You can cut it out by hand or with laser cutters, you can 3D print it, you can cut it out of wood as a whole or in pieces using a CNC router. You can fabricate your form however you want! One beneficial aspect about this method is that you have all of your data and form as a 3D digital file which you can use as a template for fabrication using digital tools. Tools such as the ones previously mentioned (laser cutters, 3D printers, CNC routhers, etc.) great to use because they can give us precision and detail that would take us significantly longer to fabricate on our own.
For my project, I chose to break the form into several vertical slats which act as section cuts to show the registration of two different sets of data. I decide this data would be best displayed sitting on a wall, so I organized it as a 7’x7’ vertical wall (7’x7’ similar to the 7 mile by 7 mile grid of SF). These slats where then further organized into shelves cut up by an aesthetic choice which would provide functional sizes for my intended wall. I thought it would be fun to make this an interactive installation so I designed a few of the shelves, one in every column making sure for them to have varying heights, to flip down. These shelves could then become space for people to work, rest their belongings, or even to create an informal meeting spot.
The fabrication mostly involved CNC of several sheets of plywood and welding together 23 unique frames in which to hold the wood slats and mount to the wall. Because I already had a digital file of my form, it was easy to measure the width of the plywood (3/4”) and choose a spacing (1/2”) so that I could properly cut my form into slats.
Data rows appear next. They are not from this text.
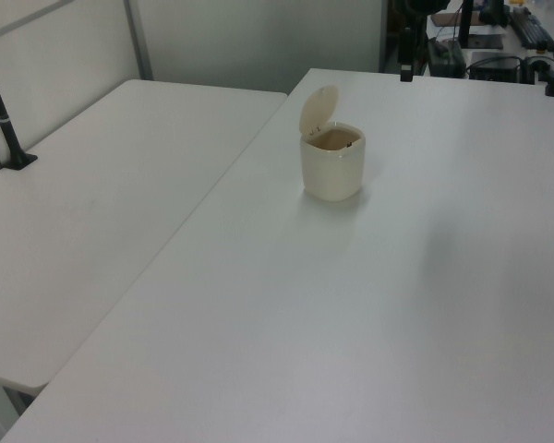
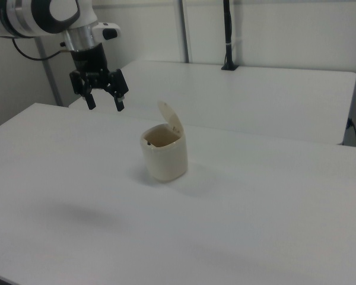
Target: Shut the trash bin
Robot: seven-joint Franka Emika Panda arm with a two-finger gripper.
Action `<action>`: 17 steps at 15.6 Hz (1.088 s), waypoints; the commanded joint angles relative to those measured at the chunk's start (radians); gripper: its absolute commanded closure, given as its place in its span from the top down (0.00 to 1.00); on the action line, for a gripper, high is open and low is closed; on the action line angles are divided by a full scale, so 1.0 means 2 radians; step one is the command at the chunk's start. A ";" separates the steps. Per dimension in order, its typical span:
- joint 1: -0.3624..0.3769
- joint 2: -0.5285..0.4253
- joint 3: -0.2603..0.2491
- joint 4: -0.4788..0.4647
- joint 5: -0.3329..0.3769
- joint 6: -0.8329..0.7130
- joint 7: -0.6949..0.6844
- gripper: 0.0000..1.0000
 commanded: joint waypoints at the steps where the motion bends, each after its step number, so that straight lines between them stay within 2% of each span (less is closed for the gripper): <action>1: -0.003 -0.015 0.003 -0.015 -0.001 -0.004 0.004 1.00; 8: -0.002 -0.015 0.004 -0.016 -0.001 -0.004 0.003 1.00; 9: -0.002 -0.015 0.004 -0.016 0.000 -0.004 0.003 0.95; 14: -0.002 -0.014 0.004 -0.017 0.004 -0.004 0.003 0.30; 16: -0.002 -0.014 0.004 -0.017 0.004 -0.003 0.002 0.07; 17: -0.002 -0.013 0.004 -0.017 0.004 -0.003 0.002 0.00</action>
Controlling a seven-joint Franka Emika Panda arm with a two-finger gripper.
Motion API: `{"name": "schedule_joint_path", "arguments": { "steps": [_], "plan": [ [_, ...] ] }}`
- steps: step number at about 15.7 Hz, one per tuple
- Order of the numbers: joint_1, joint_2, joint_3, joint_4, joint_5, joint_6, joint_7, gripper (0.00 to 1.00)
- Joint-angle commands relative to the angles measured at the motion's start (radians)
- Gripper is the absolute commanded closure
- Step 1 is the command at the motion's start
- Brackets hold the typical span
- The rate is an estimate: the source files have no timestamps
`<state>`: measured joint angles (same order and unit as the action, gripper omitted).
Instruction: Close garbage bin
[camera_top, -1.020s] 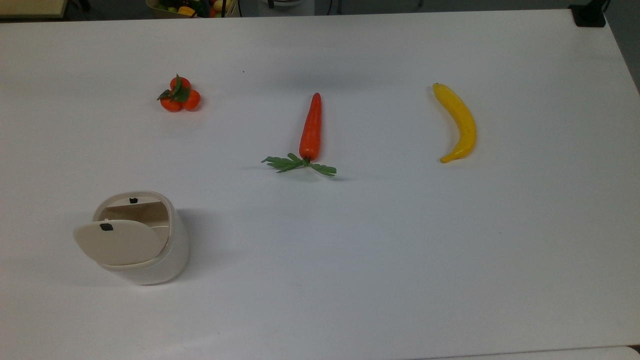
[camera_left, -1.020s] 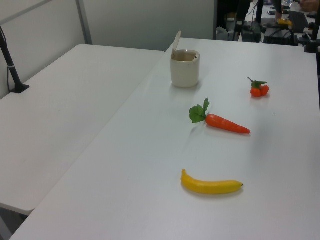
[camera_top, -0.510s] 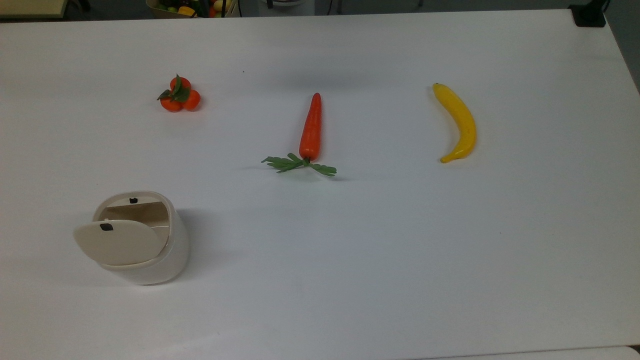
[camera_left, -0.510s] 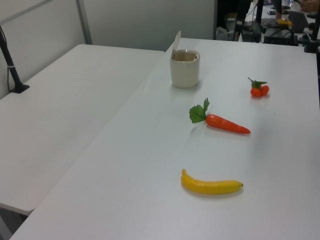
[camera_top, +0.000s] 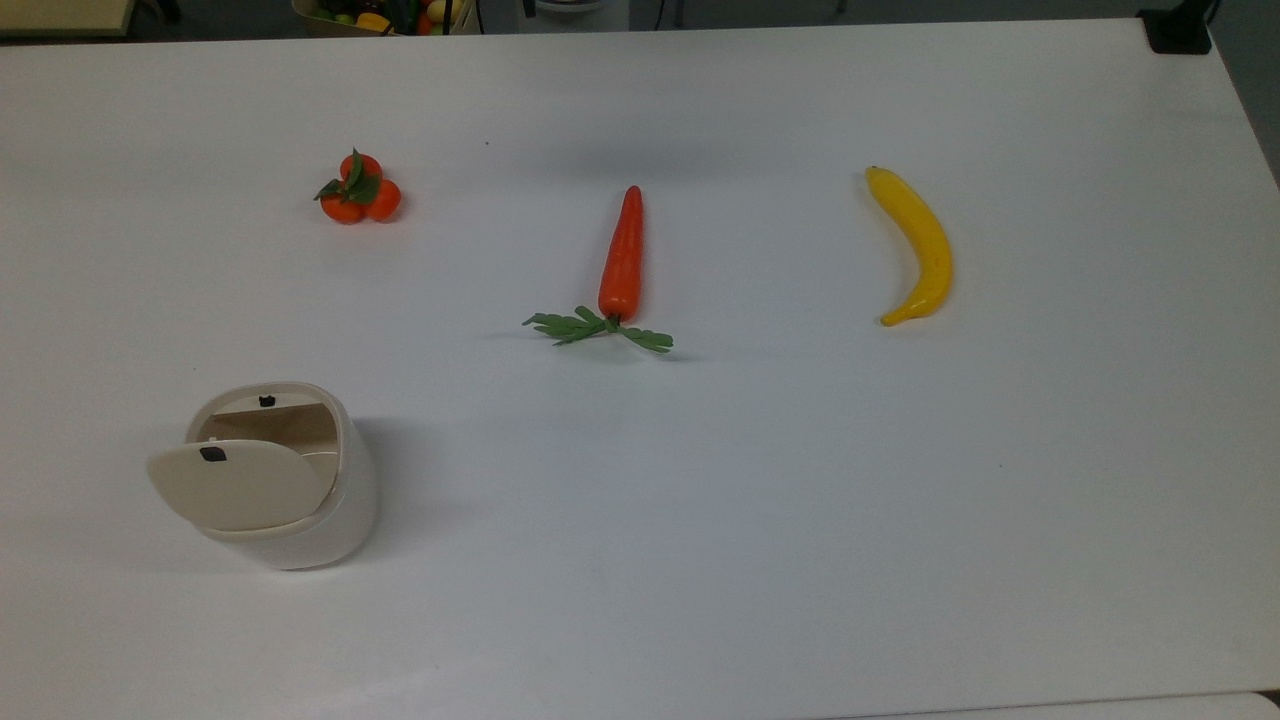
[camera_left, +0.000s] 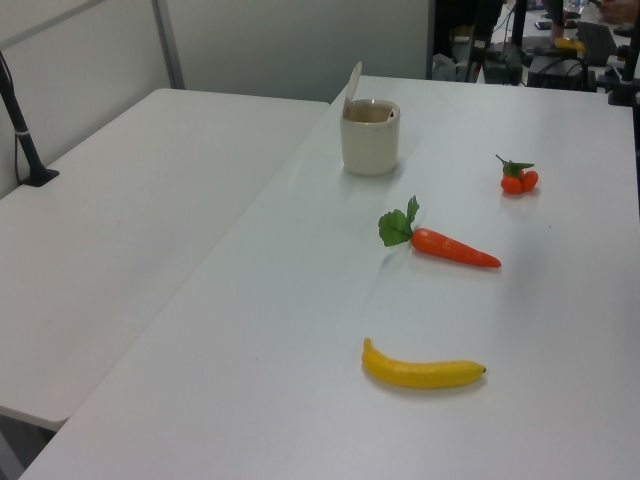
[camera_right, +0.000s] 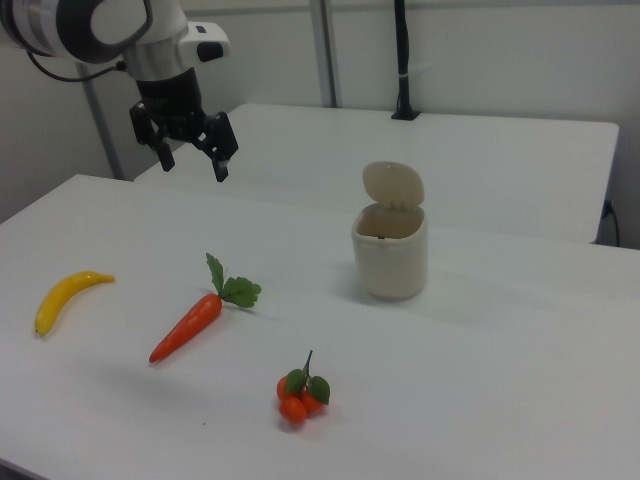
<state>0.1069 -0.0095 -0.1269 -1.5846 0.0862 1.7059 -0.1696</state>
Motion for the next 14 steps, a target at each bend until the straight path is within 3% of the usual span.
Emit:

I then organized and nested, for efficiency and so as not to waste material, a tool path of each slat so my CNC router could cut precise pieces. The wooden slats were then finished with a clear coat and a white pickling so as to distinguish both sets of data. The user group was white and the density of activity was clear coat, in such a fashion priority was given to the user group data that shows where it is greater or less than the clear coated density of activity data. Next, using Rhinoceros, I model frames to hold and mount the slats based upon steel metal sections (such as angles, channels, and bars) I could easily purchase locally at a metal shop. I made an inventory of the pieces I needed cut out base upon my Rhinoceros model, cut them out to their specific length, and MiG welded them together. As I was able to create a precise template for myself in the computer’s 3D model, everything fit perfectly and came together to create the finished wall. As you can see, I have taken intangible data and turned it into a tangible interactive form. Now you decide how you are going to turn your data into a form!